Time to leave the heart of artful Sioux Falls and head west on I-90 to Montrose and the Porter Sculpture Park. In an article in the Argus Leader, Peter Harriman describes the park like this: …”dozens of quirky metal sculptures constructed of old farm implements, water tanks and railroad steel plate.” He also says meeting the artist, Wayne Porter, is “…like running across Michelangelo at Wall Drug.” (Wall Drug started out as an ordinary drugstore in a very small South Dakota town and grew into a sort of shopping mall/western heritage museum, etc. about 60 miles from the Black Hills. It is primarily famous for its many billboards throughout South Dakota and beyond which, like Burma Shave signs, became an experience onto themselves.).

The Porter Sculpture Park is on a prairie hilltop so the visitor is always viewing the quirky creatures birthed in Porter’s fertile imagination against the backdrop of grazing lands, fields of corn and the occasional farm—or perhaps that’s the lair to which these strange and engaging beings retire at night. This is one of those magical places, like Christiania in Copenhagen or the Vigeland Sculpture Park in Oslo where everyday experiences and things aren’t welcome.

 

There’s a golf cart for transportation or you can walk. Not many people. Wander.

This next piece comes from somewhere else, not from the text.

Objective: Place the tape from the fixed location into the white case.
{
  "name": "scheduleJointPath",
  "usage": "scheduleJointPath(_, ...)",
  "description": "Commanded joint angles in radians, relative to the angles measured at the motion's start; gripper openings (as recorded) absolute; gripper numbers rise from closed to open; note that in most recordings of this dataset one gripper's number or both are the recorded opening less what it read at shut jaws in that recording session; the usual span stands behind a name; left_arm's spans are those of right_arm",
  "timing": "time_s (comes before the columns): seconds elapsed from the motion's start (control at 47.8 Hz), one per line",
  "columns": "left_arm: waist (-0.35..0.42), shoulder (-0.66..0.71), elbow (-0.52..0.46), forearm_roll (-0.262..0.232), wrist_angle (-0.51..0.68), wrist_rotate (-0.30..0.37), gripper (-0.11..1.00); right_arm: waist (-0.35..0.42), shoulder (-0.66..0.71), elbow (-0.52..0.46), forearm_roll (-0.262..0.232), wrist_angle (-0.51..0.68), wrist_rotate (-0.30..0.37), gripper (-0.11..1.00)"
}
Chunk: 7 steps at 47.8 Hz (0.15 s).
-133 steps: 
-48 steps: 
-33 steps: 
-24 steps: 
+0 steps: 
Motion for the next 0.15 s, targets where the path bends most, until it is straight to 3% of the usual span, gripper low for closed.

Connect with your inner child or inner demon or inner photographer.

Marj and the neighborhood dragon

Marty, the Prairie Nymph

The signature creature is a Bull Head which Porter says represents “an extinct Egyptian Long Horn…made mostly out of railroad plates welded together.” Bull Head is huge, overseeing the I-90 traffic, sympathizing perhaps with all the beef cattle within his purview that will soon be somebody’s steak, guarding the entrance to this netherworld of odd companions.

 Coming down on the train from northern Minnesota when I was a kid, Sioux Falls represented THE CITY and the little house on Van Eps, the cousins, mom and aunt Mabel being sad with each other—unfaithful husband or hard times on the Minnesota farm stories, big meals with jovial uncle George teasing me, the smell of the Morrell meat packing plant where some relatives worked. I had no idea that in the future South Dakota would mean land of George McGovern and Sioux Falls would mean ART.